--- Data to process ---
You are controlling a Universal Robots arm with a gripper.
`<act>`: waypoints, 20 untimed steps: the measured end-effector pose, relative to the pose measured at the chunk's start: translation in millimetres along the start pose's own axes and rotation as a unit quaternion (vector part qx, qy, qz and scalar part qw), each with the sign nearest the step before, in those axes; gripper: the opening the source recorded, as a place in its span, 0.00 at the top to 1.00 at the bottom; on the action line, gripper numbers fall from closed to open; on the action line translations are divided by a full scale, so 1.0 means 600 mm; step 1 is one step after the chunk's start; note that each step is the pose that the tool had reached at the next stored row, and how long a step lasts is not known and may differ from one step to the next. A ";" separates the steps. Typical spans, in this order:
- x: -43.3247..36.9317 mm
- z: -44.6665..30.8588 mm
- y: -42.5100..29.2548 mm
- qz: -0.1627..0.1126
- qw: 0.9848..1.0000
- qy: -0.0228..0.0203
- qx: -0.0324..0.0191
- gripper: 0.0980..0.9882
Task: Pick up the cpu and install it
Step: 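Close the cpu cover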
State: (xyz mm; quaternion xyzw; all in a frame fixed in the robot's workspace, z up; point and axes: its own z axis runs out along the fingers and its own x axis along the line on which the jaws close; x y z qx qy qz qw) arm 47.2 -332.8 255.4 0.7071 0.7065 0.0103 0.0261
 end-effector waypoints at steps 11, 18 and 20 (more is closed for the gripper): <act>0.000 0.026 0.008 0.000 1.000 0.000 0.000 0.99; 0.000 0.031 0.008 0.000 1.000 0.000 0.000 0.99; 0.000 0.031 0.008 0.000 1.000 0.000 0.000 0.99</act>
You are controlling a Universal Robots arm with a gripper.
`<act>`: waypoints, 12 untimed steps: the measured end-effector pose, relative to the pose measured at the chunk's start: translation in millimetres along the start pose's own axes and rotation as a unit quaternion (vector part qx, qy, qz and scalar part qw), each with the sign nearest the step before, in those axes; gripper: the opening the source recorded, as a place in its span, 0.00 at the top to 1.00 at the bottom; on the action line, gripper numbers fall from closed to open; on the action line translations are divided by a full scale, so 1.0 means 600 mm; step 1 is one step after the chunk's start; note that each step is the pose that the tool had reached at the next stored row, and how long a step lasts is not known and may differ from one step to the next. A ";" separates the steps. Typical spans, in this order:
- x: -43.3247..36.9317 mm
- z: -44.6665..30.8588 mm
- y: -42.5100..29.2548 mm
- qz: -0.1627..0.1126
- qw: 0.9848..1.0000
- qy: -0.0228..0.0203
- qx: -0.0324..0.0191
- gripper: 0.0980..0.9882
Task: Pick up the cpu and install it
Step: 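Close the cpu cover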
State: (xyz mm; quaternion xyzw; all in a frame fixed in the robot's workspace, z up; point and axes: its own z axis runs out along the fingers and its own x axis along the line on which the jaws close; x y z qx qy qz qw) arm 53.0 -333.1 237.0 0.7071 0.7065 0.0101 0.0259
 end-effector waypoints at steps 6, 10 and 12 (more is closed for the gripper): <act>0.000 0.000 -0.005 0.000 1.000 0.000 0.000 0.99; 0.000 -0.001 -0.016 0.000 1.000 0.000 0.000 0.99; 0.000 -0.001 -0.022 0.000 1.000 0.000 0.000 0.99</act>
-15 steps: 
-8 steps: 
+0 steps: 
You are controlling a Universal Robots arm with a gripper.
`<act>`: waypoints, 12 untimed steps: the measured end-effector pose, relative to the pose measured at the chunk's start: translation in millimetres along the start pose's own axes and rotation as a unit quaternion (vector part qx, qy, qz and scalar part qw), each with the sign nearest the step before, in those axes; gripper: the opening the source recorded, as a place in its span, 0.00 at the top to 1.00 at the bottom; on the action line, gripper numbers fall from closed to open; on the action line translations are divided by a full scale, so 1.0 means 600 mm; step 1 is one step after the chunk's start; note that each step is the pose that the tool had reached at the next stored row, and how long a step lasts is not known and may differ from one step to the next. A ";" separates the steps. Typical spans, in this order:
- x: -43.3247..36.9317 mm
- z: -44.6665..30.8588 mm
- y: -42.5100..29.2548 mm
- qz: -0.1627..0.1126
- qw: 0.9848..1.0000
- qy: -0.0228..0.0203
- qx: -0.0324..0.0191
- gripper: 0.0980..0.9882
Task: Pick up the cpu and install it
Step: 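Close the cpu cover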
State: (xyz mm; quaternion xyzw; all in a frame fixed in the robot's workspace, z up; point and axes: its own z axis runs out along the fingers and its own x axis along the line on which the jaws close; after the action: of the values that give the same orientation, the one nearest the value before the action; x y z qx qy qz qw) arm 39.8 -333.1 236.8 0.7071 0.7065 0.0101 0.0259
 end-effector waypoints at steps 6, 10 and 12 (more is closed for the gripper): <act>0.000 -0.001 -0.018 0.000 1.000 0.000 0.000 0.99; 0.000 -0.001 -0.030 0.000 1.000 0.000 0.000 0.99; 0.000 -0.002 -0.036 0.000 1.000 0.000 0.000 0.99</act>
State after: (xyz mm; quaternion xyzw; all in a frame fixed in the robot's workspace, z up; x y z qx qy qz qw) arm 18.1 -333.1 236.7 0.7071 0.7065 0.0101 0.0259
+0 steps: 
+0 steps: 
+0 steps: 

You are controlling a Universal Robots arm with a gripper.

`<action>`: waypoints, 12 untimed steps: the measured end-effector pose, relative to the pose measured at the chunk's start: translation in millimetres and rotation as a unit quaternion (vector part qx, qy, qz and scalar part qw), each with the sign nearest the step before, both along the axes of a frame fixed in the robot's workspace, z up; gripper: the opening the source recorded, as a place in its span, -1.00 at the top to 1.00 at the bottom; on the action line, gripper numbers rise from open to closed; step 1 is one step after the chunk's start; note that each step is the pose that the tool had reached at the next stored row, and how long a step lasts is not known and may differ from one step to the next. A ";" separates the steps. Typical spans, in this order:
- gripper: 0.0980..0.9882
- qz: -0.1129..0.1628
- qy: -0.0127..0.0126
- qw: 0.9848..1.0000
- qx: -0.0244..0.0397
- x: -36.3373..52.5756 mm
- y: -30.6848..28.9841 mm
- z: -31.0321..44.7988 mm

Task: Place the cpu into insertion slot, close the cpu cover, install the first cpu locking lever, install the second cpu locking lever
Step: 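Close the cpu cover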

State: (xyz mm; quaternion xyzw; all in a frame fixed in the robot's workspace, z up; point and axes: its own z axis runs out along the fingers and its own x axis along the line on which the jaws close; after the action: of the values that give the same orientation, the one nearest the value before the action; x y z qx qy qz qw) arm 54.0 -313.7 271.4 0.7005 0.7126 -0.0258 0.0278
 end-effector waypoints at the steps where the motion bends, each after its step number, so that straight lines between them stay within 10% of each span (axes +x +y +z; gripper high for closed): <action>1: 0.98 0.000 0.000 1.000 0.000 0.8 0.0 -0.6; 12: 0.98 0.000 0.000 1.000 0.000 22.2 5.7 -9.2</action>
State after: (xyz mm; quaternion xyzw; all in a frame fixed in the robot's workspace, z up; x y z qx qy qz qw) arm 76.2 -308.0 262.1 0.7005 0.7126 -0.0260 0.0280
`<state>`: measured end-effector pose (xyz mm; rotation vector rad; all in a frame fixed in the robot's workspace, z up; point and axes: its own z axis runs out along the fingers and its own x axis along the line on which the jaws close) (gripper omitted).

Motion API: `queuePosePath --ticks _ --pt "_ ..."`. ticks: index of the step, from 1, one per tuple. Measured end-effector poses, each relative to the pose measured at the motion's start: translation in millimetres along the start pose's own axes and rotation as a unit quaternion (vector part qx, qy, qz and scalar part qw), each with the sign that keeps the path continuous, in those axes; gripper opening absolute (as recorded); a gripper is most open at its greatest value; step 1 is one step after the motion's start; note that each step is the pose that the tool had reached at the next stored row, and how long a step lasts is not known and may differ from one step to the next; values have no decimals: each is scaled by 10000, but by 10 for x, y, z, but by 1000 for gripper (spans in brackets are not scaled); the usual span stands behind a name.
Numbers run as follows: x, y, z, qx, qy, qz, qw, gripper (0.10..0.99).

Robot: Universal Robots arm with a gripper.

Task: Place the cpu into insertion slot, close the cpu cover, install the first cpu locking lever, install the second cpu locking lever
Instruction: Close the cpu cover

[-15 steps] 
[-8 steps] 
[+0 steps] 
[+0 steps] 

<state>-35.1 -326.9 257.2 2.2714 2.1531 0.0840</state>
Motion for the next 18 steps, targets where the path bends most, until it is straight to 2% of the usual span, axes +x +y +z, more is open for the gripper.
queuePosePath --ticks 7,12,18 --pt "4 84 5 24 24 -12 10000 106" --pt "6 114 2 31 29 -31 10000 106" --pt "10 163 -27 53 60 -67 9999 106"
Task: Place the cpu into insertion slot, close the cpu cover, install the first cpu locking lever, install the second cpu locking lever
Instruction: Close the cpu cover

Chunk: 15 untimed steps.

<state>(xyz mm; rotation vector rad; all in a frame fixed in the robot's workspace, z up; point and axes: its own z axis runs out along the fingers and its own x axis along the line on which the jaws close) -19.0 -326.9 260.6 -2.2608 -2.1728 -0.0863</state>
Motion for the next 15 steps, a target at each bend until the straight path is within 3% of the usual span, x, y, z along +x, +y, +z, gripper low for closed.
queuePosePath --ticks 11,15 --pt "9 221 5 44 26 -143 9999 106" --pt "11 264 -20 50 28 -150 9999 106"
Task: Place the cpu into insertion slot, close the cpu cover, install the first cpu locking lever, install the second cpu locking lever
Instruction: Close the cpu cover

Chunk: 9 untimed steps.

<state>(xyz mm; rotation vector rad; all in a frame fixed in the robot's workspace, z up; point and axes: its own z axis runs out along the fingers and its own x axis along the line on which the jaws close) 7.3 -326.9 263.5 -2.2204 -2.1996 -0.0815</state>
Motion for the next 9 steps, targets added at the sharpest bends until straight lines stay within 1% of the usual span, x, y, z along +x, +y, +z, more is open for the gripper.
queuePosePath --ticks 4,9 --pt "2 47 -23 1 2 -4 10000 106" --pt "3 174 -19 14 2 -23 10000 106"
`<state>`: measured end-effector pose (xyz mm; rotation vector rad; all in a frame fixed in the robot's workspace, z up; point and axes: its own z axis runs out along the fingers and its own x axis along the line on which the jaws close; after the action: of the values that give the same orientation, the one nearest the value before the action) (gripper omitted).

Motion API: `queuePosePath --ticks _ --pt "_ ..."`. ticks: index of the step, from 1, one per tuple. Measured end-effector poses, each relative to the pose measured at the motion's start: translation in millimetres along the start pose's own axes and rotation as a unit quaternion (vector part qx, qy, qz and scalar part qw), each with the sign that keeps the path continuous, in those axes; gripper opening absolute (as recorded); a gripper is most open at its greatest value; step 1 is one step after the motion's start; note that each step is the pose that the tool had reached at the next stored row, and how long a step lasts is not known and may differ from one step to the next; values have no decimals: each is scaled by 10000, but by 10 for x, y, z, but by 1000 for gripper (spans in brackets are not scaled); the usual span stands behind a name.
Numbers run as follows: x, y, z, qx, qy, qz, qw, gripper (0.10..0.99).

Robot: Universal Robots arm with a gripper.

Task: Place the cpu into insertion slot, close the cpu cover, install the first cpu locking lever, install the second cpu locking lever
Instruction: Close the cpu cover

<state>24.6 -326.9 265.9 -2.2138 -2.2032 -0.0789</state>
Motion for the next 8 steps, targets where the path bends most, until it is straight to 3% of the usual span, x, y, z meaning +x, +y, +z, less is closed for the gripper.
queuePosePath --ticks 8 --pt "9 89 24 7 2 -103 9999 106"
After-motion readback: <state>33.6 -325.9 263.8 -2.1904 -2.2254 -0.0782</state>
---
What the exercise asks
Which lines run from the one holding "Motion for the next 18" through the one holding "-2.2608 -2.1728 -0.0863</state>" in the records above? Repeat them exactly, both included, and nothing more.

Answer section
Motion for the next 18 steps, targets where the path bends most, until it is straight to 2% of the usual span, axes +x +y +z, more is open for the gripper.
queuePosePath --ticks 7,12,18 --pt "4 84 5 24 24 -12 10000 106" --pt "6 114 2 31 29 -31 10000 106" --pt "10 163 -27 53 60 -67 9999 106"
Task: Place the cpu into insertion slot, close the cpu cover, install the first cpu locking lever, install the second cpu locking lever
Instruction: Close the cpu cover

Chunk: 15 untimed steps.

<state>(xyz mm; rotation vector rad; all in a frame fixed in the robot's workspace, z up; point and axes: its own z axis runs out along the fingers and its own x axis along the line on which the jaws close) -19.0 -326.9 260.6 -2.2608 -2.1728 -0.0863</state>

Nothing more is needed to finish the exercise.